Le Maroc est ex æquo avec des pays comme la Chine, l’Inde et le Ghana.
Entre 2018 et 2019, le Royaume a perdu 2 points pour totaliser un score de 41 selon le dernier classement de l’IPC, qui révèle qu’en 2019, le Top 3 des pays moins corrompus au monde sont le Danemark, la Nouvelle Zélande et la Finlande.
Précisons qu’au niveau de la zone MENA, le Royaume, surclassé par Bahrein, la Tunisie et la Jordanie, a fait mieux que des Etats comme le Kuweit, l’Algérie et l’Egypte en matière de score d’IPC.
En 2019, les trois pays arabes les moins corrompus au niveau de la zone MENA, sont les Emirats- Arabes-Unis, le Qatar et l’Arabie Saoudite.
Rappelons que l’IPC s’appuie sur une enquête annuelle centrée sur la situation du secteur public, 13 sondages et évaluations des agences et experts dans les 180 pays et 7 enquêtes au Maroc.
Azeddine Akesbi est formel : «On assiste à une continuité et un enlisement dans une zone de corruption systémique avec un score moyen de 38,75 sur les 8 dernières années».
Les taux de corruption sur la base de l’expérience dans les milieux hospitalier, scolaire et la police d’après les résultats des enquêtes au Maroc en 2019, sont respectivement de 32%, 6% et 31%. Transparency Maroc révèle également que l’année dernière, 74% des personnes enquêtées ont considéré que le gouvernement marocain effectue un mauvais travail sur le front de la lutte contre la corruption. Ce taux était de 64% en 2015.
Les pistes pour endiguer le phénomène
Face à la détérioration des indicateurs passés en revue plus haut, les membres de Transparency Maroc proposent des pistes à même de permettre au pays de sortir de la corruption endémique.
Outre la volonté politique effective permettant de mettre en oeuvre la Stratégie nationale de lutte contre la corruption, ceux-ci suggèrent l’adoption d’une loi sur les conflits d’intérêt ainsi que la révision de l’arsenal juridique afférent à la protection effective des témoins. Transparency Maroc attire l’attention sur la prévalence des conflits d’intérêt dans le domaine de la commande publique (marchés publics).
La réforme de la loi inhérente à la déclaration de patrimoine, ainsi que l’effectivité des mesures de celle-ci seraient également une nécessité. A ce titre, l’ONG prône le ciblage, notamment la déclaration publique des hauts responsables.
Au-delà des pots-de-vin
Notons tout de même que la corruption ne se limite pas aux pots-de-vin, puisque les autres facettes de ce mal sont la fraude, l’extorsion, le favoritisme ou le détournement.

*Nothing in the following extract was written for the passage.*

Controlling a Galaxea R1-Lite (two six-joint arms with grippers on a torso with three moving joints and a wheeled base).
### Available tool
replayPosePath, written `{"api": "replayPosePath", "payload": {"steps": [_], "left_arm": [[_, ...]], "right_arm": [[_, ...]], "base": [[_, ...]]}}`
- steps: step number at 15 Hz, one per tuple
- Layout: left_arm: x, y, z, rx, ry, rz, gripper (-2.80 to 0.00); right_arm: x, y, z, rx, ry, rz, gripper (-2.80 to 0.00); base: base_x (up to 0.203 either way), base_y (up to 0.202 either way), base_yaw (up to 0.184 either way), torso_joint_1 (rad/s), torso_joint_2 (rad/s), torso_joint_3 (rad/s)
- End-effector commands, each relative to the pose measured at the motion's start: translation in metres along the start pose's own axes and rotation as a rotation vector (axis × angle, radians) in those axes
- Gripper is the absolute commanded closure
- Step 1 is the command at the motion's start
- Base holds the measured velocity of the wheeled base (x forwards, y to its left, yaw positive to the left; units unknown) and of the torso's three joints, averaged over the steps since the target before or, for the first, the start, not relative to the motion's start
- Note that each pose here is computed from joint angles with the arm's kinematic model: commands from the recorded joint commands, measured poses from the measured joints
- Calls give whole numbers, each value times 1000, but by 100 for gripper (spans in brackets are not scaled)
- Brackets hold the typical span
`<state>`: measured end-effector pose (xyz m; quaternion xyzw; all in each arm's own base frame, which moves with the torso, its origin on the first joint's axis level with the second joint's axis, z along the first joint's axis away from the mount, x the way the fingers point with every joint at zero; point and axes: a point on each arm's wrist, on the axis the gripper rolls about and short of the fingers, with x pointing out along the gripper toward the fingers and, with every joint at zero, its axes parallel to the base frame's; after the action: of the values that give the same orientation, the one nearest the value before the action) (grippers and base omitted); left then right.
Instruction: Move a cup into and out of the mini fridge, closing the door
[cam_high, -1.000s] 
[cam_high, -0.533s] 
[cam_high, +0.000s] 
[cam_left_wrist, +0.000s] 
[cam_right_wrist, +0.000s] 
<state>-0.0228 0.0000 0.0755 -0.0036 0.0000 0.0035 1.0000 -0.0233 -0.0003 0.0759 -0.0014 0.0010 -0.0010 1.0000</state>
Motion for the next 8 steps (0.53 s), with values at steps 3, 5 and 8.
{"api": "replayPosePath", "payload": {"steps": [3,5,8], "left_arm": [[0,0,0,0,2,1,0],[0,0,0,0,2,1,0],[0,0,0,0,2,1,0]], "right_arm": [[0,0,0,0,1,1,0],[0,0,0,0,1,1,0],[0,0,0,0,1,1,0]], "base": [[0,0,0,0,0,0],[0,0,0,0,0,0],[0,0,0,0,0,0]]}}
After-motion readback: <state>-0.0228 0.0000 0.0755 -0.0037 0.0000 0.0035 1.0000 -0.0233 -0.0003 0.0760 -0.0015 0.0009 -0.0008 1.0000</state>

A en croire l’Association marocaine de protection des biens publics, le coût de la corruption au Maroc est estimé à 5% du produit intérieur brut (PIB). Ce qui constitue un sacré frein à l’émergence.
De ce point de vue, la recommandation de Transparency Maroc revêt un sens autrement plus pertinent. L’ONG considère que le point de départ de la réflexion autour du modèle de développement doit considérer sérieusement la lutte contre la corruption systémique et l’éradication des fondements de l’économie de rente.
Eradiquer la corruption au Maroc suppose l’application des mesures coercitives de la loi, notamment les sanctions afin de dissuader les corrompus.
Les actions de sensibilisation auprès des citoyens doivent aussi être multipliées par les principaux acteurs (Etat, société civile, ONG, patronat, etc.).
D’autant plus que parfois, certains Marocains ont tendance à banaliser, à tort, cette pratique pénalisante pour toutes les branches d’activité.